Respondió, pues, de la manera más divertida, diciendo que tanto él como su amigo habían dejado hacía
mucho tiempo de jugar a las muñecas y advirtió, con harto placer, que varias veces sus respuestas tuvieron
el privilegio de hacer sonreír a sus jueces.
En aquel entonces aún no se había dicho en verso: j' ai ri, me voilà désarmé, pero sí se decía en prosa, de Commented [L1]: Reí, pero heme aquí desarmado.
modo que Coconnas, en cuanto vio sonreír a sus jueces, creyó haberlos desarmado por lo menos a medias.
Una vez terminado el interrogatorio, volvió a su celda cantando y escandalizando de tal modo que La
Mole, a quien estaba dedicado todo aquel bullicio, debió sacar en conclusión los más felices augurios.
Cuando le tocó bajar, La Mole vio con asombro que la acusación ya no seguía el mismo camino, sino
otro bien distinto. Le interrogaron acerca de sus visitas a Renato. Contestó que sólo había estado una vez
en casa del florentino. Le preguntaron si en aquella ocasión había encargado una figurita de cera. Respondió
que Renato le había enseñado aquella figurita ya terminada. Le preguntaron si la figurita representaba a un
hombre. Dijo que representaba una mujer.

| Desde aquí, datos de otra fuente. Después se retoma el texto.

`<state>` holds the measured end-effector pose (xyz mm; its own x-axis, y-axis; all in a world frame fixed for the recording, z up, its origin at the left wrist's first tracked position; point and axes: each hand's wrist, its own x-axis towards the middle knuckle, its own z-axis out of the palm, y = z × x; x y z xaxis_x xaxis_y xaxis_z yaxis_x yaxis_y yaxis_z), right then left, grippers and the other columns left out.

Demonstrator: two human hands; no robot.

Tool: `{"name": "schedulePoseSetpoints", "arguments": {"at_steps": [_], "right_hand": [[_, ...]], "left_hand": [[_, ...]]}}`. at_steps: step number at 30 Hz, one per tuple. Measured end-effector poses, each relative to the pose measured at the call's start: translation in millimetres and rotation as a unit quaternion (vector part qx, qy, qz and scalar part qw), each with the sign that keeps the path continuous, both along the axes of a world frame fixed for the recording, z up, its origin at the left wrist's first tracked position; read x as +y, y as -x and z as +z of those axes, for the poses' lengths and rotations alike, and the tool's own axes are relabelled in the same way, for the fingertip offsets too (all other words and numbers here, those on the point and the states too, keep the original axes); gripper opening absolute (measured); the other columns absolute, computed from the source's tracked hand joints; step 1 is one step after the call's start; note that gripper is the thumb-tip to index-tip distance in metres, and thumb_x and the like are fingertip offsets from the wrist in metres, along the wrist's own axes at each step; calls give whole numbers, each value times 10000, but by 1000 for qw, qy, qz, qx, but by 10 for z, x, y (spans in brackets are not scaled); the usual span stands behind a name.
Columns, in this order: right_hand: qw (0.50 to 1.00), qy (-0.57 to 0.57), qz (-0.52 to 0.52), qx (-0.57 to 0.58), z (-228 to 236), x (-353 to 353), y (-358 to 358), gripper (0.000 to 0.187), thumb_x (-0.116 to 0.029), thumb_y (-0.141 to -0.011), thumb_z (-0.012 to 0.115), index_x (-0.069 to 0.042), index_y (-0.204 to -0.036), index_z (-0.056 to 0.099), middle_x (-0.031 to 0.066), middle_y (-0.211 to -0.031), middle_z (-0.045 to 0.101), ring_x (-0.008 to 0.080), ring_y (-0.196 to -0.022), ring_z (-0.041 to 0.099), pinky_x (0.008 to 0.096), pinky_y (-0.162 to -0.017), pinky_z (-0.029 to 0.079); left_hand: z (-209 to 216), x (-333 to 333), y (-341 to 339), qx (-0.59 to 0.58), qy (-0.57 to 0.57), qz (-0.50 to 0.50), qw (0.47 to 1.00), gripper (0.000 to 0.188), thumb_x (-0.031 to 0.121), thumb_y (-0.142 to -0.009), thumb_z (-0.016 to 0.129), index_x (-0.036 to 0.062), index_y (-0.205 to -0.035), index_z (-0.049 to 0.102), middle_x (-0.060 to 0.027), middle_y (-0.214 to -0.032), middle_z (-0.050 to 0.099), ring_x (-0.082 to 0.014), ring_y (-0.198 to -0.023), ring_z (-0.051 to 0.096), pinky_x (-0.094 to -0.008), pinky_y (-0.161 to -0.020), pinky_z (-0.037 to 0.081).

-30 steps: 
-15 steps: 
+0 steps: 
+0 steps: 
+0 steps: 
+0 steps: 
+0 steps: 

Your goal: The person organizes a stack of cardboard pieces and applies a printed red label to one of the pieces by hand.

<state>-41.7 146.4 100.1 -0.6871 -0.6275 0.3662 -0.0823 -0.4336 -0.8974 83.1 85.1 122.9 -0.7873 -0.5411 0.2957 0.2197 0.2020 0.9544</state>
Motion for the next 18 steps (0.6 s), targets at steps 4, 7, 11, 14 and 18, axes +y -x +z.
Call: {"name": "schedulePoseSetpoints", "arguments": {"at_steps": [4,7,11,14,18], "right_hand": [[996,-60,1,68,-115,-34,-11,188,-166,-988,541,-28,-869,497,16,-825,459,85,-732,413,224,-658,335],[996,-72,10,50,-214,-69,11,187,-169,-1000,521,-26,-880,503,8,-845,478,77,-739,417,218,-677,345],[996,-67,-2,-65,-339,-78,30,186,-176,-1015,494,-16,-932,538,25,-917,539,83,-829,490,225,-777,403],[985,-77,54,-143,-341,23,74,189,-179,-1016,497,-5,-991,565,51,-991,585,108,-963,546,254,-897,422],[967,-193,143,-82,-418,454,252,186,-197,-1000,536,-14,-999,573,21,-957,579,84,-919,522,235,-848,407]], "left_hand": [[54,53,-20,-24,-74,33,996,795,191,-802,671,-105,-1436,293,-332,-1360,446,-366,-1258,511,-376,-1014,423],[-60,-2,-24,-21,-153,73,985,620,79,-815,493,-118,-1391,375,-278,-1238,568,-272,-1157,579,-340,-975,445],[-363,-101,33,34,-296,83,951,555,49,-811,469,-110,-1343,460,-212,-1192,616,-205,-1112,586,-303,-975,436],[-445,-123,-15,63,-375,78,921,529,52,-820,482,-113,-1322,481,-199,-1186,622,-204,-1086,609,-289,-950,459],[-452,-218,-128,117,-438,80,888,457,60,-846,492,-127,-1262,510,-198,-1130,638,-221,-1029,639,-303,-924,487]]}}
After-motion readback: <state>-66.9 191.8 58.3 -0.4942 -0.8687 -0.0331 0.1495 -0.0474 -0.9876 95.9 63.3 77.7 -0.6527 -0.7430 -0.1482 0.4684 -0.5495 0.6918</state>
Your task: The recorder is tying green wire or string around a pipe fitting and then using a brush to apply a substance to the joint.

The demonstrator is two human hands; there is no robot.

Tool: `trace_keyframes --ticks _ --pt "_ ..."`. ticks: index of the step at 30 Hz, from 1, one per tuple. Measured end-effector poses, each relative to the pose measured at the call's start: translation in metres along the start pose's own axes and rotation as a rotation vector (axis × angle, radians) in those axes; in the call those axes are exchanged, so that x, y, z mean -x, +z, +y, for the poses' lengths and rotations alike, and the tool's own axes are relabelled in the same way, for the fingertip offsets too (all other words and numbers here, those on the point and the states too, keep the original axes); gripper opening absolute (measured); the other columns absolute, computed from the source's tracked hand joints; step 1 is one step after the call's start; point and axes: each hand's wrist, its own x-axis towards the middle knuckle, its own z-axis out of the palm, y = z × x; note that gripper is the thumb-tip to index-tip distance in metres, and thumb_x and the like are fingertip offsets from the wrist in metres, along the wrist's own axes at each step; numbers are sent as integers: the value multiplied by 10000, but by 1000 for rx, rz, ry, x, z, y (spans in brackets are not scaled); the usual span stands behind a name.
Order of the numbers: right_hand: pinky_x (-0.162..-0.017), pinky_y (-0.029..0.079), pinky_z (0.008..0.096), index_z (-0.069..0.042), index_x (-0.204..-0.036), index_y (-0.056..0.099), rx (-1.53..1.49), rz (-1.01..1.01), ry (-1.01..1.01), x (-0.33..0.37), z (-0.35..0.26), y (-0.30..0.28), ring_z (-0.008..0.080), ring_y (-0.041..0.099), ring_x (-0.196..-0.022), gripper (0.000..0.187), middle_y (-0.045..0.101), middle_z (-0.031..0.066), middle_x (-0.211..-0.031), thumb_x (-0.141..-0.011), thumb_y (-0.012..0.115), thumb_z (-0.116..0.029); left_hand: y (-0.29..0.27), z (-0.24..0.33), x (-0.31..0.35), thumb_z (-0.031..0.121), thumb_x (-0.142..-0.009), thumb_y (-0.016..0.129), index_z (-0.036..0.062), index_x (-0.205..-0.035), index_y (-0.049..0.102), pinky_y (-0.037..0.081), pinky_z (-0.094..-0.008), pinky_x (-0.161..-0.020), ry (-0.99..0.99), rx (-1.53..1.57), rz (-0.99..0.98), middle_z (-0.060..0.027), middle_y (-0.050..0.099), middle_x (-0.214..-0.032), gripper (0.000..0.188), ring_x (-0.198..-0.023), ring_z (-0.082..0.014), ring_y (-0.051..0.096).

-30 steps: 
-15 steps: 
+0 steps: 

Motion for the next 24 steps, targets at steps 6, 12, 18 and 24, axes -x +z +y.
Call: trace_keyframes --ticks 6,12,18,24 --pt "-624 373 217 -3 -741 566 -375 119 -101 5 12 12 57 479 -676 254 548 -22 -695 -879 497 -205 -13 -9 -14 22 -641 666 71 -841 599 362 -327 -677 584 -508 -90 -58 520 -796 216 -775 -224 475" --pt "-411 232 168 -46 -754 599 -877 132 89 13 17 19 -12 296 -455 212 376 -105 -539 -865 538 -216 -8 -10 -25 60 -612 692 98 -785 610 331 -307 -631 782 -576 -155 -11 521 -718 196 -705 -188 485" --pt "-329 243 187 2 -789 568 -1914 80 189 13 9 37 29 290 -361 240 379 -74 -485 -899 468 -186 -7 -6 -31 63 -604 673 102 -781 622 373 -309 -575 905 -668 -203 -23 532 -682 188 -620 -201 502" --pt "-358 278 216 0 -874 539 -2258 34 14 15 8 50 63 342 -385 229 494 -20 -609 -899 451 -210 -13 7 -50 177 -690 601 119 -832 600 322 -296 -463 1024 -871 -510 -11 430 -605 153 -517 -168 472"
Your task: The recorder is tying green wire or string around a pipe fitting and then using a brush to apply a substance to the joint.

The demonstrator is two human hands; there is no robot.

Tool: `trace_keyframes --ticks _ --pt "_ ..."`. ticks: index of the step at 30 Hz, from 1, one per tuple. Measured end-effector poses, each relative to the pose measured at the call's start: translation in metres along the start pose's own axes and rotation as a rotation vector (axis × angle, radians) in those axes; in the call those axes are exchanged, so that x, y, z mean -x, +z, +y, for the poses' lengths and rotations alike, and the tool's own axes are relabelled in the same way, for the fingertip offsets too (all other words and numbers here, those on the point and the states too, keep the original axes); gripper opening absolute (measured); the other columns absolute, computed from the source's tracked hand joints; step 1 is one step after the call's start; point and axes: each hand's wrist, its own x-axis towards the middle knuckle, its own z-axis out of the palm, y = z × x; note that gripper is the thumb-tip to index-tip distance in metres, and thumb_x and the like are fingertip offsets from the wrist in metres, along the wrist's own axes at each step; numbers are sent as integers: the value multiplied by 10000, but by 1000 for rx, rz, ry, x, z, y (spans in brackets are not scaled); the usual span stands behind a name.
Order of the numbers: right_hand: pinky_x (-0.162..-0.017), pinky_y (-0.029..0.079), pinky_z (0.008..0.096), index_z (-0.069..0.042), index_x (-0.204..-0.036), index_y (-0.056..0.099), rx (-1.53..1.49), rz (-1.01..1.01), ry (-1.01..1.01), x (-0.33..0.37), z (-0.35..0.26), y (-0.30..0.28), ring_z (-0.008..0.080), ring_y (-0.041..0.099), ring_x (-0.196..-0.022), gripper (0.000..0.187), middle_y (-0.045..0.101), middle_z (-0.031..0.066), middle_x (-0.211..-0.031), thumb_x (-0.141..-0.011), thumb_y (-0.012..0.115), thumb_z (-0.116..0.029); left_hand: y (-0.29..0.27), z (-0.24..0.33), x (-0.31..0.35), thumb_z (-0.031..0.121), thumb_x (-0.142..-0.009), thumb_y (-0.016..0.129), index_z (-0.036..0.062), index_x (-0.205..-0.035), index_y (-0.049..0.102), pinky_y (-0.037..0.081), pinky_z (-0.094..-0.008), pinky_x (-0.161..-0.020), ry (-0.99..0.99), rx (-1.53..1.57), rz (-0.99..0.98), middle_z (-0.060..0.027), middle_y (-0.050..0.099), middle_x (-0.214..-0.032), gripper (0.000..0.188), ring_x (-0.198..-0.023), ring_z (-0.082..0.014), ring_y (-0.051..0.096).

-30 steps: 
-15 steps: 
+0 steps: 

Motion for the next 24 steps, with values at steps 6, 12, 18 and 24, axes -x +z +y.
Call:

Le preguntaron si el sortilegio no tenía por objeto la muerte de
aquel hombre. Repuso que su objeto fue lograr el amor de aquella mujer.
Las preguntas fueron hechas de cien modos distintos, pero siempre, y fuera cualquiera el aspecto con que
se presentasen, La Mole contestó lo mismo que la primera vez.
Los jueces se miraron entre sí con cierta indecisión, sin saber qué hacer ni qué decir ante semejante
sencillez, hasta que un mensaje, recibido por el procurador general, puso término a sus dudas.